“I work in a log cabin (really just a glorified shed) in the garden. That’s great because the commute is approximately ten seconds.” Bestselling author and dad-of-two Mark Sennen on his writing life in Devon and being an involved father…
Author Mark Sennen self-published the first DI Charlotte Savage book, Touch, for Kindle in July 2011. It became a number one thriller on Amazon and sold over 80,000 copies before HarperCollins signed him to their imprint Avon. There are now six books in the series, the latest being The Boneyard.
I live in Devon with my wife, two daughters (age eleven and thirteen) and a very large dog. Our home is a two hundred-year-old cottage set on the banks of a muddy estuary and the nearest neighbours are half a mile away. It’s an idyllic place to bring up kids, but not without its problems. Babysitters dislike the isolation (and in the winter, the dark!), nobody pops round because we aren’t on the way to anywhere, and the children don’t have any friends nearby. On the other hand they can crab fish from the garden and spend half the summer on or in the water.
I’ve been writing since forever, but I seriously sat down with the intention of getting published in 2010. My work as a programmer had dried up to a trickle and I had plenty of time on my hands. Rather than sit in front of my computer trying to create the next Facebook or Twitter, I decided to finish a novel I’d started years ago. That novel became the first DI Charlotte Savage book, Touch and I self-published it for Kindle in July 2011. It became a number one thriller on Amazon and sold over 80,000 copies before HarperCollins signed me to their imprint Avon. There are now six books in the series, the latest being The Boneyard.
I’ve worked from home since we moved to Devon fourteen years ago. Homeworking is sometimes lonely, but when our first daughter was born, the flexibility it gave was great. When our second daughter was born two years later, the ability to drop everything to help my wife was beyond priceless. Now, I can’t imagine working away from home. Aside from the obvious practical advantages, there’s the joy of seeing those moments many out-at-work parents miss. I can go to all those school/life events that nine to fivers are unable to attend. I look at some fathers I know (and, even in 2017, it still is mostly fathers who do the five days a week, nine to five) and feel they are detached from their kids. Strangely, it’s often the same fathers who go off at the weekends and do their own thing (sports, hobbies, out with mates).
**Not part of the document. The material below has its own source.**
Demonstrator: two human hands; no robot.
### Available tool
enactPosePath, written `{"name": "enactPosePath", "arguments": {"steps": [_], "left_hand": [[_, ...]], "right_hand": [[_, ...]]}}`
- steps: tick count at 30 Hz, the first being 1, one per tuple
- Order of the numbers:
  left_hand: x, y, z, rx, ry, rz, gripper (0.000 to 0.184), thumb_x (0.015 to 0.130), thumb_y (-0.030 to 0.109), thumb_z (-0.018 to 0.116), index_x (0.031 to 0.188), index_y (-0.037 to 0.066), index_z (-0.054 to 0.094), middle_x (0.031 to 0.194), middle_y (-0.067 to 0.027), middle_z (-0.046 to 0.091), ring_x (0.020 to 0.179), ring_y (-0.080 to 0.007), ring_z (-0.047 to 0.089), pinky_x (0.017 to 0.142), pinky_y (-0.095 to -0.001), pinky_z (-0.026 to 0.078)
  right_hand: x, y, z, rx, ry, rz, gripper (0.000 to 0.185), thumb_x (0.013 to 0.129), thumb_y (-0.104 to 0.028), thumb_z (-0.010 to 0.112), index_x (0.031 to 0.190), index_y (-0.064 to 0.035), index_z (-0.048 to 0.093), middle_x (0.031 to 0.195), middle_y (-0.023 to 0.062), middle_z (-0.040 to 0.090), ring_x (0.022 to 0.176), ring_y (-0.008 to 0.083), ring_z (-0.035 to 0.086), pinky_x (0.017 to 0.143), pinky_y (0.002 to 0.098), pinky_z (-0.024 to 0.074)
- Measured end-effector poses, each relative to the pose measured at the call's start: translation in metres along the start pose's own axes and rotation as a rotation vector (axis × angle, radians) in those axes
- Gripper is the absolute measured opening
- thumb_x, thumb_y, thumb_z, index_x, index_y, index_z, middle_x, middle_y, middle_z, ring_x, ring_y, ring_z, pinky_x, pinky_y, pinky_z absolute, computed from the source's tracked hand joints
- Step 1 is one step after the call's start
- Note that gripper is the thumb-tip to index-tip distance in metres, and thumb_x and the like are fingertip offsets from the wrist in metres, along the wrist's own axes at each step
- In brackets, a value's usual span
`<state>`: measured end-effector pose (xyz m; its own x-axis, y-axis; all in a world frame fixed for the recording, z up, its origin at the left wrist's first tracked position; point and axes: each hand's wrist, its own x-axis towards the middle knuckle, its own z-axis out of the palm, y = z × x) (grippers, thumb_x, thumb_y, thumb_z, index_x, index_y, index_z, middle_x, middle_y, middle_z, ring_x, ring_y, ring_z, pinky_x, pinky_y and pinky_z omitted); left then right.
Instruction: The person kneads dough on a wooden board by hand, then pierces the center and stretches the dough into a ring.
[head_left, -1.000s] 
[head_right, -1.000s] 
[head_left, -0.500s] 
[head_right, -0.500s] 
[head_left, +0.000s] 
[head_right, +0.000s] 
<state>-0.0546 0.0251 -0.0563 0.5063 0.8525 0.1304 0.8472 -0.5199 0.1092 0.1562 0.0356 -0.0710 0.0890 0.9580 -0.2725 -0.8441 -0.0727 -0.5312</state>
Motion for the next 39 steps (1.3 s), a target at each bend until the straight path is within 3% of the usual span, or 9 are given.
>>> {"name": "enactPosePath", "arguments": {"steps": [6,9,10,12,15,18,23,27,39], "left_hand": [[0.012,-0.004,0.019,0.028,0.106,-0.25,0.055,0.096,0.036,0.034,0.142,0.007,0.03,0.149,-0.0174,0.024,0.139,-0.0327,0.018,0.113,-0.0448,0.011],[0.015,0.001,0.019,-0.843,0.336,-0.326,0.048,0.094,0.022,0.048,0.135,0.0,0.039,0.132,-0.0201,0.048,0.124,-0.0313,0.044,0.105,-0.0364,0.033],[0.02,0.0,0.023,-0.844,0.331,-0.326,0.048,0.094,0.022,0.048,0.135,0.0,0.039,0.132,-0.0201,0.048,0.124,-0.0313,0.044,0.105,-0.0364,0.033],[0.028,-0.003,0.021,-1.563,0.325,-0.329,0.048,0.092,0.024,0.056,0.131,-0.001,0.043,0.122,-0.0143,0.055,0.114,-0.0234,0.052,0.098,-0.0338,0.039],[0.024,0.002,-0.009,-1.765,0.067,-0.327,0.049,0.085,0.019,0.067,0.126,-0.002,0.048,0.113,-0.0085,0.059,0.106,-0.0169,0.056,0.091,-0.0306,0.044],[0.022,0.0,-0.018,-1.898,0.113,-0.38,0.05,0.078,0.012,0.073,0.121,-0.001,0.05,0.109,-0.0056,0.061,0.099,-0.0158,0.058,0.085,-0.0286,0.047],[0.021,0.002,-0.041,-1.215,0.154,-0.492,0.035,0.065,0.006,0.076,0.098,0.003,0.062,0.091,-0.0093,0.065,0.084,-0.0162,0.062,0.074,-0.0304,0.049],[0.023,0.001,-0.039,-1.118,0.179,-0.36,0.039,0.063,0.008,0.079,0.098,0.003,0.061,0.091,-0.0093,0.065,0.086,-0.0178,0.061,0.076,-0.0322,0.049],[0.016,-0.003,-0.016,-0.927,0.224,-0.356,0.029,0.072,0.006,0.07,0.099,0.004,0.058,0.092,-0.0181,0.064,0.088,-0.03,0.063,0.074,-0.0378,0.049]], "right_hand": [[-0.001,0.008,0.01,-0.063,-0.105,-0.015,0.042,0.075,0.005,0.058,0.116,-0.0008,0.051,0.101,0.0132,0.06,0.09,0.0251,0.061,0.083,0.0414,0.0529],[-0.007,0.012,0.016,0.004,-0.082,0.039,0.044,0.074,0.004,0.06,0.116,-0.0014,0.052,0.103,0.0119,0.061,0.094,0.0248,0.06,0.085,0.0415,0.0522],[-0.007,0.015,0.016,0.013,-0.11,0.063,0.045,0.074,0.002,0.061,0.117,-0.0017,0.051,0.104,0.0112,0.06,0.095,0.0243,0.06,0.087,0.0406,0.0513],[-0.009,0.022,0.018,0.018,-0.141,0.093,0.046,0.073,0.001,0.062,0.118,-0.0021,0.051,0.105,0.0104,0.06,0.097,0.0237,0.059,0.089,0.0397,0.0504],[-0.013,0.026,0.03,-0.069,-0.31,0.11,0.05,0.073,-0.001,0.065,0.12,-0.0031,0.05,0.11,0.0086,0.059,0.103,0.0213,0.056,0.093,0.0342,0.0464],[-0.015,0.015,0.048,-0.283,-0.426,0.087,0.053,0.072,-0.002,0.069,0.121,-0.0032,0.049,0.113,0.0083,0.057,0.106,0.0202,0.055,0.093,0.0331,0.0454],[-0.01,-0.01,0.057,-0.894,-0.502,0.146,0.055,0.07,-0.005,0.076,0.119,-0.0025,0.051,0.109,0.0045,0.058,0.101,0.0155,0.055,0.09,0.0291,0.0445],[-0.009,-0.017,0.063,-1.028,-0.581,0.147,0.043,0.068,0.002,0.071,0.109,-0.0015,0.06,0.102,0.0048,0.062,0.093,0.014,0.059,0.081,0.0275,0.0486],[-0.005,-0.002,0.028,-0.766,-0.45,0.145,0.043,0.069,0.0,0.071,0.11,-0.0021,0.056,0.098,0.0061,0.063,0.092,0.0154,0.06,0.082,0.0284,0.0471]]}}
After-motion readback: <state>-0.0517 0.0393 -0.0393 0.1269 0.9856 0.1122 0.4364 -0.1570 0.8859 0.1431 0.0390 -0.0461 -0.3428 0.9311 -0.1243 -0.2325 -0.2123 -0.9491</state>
I feel sad for them, their partners and children.
I think my writing is definitely influenced by the fact I have children
Working from home is not all plain sailing though. When I was a programmer I found I could do it in bursts. Early morning, late at night and an hour here and there in the day. One day on, the next off, working as and when needed. I could wrap the job around parenting, no problem. In fact, the work part of the day was far easier than the parenting part. Writing, at least for me, doesn’t work like that. I have to be sitting at the keyboard, sometimes for hours, before anything meaningful happens.
Stephen King said your duty as a writer is to turn up for work each morning and wait for your muse to come. Unfortunately my muse doesn’t like interruptions nor absences. She is not definitely not kid friendly. She wants me chained to the computer all day. If I’m not there, she doesn’t help me. The ideas don’t come and the words don’t flow. Creativity isn’t something which can be turned on and off like a tap so if there’s an hour spare between picking one daughter up from school and collecting the other from her taekwondo class, that hour is wasted time because I find very little can be accomplished.
I work in a log cabin (really just a glorified shed) in the garden. That’s great because the commute is approximately ten seconds. Not so great since I’m easily accessible to make lunches, get drinks, solve computer problems, or find or mend a toy which has been broken or lost. When I get back to my desk, I have to deal with a very angry muse (see above) and she takes a long while to pacify.
Becoming a writer is not a move you want to make if you want to get rich quick. Programming was (and is, when I do the occasional bit of freelancing work here and there) much more lucrative. It’s easy to read a few news stories about some of the big name authors and believe all writers earn huge amounts of money. I’ve got news for you: the average author earns twelve and a half thousand pounds a year. There also the lack of security. You are only as good as your latest book so it’s impossible to plan for the future.
I think my writing is definitely influenced by the fact I have children. It’s reflected in the way my protagonist, DI Charlotte Savage, behaves and even effects the plotlines. I’m afraid when it comes to punishing those who inflict deliberate cruelty, especially involving children, I don’t have a very liberal approach to justice. There’s a line in one of the earlier books where Charlotte says ‘If somebody hurt my kids, I’d want to hurt them. A lot.’ Not very noble or forgiving, but I think many parents would identify with that sentiment.